The commitment we had was of further discussion if the change was, in fact, allowed by the City to move ahead as part of the larger Stage 2 contract. I was expecting a lot more discussion before the vote. That didn't happen. As I'll outline in a later post outlining the Stage 2 vote, the community had roughly two weeks to be made aware of the change, digest the information, and weigh in. That's insufficient time. It's not just Cleary but the broader Stage 2 approval for which there has been - after several years of very rich consultation - insufficient discussion with community about this significant change.
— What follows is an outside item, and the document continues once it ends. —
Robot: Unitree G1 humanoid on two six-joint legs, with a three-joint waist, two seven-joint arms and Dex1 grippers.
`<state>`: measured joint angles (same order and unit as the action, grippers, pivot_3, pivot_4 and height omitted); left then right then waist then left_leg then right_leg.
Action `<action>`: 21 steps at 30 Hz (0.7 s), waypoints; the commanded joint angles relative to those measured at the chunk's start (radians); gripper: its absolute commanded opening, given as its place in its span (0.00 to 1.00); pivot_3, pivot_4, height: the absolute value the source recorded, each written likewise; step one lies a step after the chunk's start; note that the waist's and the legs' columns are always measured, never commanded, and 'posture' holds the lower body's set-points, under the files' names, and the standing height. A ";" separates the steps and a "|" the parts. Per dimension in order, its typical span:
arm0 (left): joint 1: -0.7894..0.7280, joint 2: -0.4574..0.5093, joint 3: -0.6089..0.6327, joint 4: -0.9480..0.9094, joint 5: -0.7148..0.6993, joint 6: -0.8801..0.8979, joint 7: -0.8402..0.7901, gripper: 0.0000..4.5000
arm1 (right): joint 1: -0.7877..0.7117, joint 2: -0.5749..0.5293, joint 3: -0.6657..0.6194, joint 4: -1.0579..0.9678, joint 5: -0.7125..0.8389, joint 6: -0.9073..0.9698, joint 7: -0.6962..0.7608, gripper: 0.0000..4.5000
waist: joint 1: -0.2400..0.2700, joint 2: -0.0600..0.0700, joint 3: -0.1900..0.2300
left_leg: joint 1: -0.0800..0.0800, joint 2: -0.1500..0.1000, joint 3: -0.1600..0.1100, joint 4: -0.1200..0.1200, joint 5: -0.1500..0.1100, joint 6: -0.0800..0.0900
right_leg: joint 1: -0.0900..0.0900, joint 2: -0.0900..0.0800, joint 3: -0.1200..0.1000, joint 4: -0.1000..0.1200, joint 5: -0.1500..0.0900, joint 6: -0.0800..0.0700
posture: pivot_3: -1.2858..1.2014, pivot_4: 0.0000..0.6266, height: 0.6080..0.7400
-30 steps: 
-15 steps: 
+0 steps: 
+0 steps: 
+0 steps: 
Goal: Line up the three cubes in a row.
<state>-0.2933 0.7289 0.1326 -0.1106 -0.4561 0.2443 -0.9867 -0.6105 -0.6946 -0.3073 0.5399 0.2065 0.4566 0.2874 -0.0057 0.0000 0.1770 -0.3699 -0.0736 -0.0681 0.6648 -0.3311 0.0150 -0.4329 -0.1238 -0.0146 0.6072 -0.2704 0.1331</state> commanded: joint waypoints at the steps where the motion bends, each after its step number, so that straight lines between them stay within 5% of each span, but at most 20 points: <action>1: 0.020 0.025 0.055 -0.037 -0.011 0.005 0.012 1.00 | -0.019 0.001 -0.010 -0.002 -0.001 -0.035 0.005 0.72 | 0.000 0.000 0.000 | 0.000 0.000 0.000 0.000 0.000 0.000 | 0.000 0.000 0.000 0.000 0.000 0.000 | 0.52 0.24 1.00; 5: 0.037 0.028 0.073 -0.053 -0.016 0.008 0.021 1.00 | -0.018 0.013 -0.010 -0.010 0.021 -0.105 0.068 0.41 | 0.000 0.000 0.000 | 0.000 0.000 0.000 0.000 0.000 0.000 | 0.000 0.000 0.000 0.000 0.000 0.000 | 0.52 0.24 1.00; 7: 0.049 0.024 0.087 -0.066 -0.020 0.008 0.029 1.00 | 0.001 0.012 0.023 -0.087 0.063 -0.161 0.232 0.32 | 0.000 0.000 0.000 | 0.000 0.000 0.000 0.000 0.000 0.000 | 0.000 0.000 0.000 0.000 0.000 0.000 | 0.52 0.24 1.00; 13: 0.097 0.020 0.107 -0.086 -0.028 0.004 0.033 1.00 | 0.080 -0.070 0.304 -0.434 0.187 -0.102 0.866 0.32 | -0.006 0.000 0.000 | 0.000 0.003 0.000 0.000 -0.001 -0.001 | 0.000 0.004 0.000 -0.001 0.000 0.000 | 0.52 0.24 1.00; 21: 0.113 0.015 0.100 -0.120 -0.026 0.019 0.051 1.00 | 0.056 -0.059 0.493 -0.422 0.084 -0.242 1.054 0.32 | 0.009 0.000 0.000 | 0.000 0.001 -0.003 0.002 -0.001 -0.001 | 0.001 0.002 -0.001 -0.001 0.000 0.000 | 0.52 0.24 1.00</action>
The decision has been made, and I'm comfortable that it was the right one. I'm not comfortable that the community has even begun to digest it. While the decision now seems irrevocable, my commitment is still to work closely with the community on the impacts. I want to better understand the expected traffic impacts from the change so we can be proactive about addressing those. And, I'll work with Councillor Kavanagh and staff to do the same work with the community that I've done around Stage 1: ensuring that the community understands the expected construction impacts, and has a voice in trying to mitigate those with regular meetings. With time, now, I hope to get many of the specific details to residents as I get those from City staff.

I invite and look forward to your questions and feedback.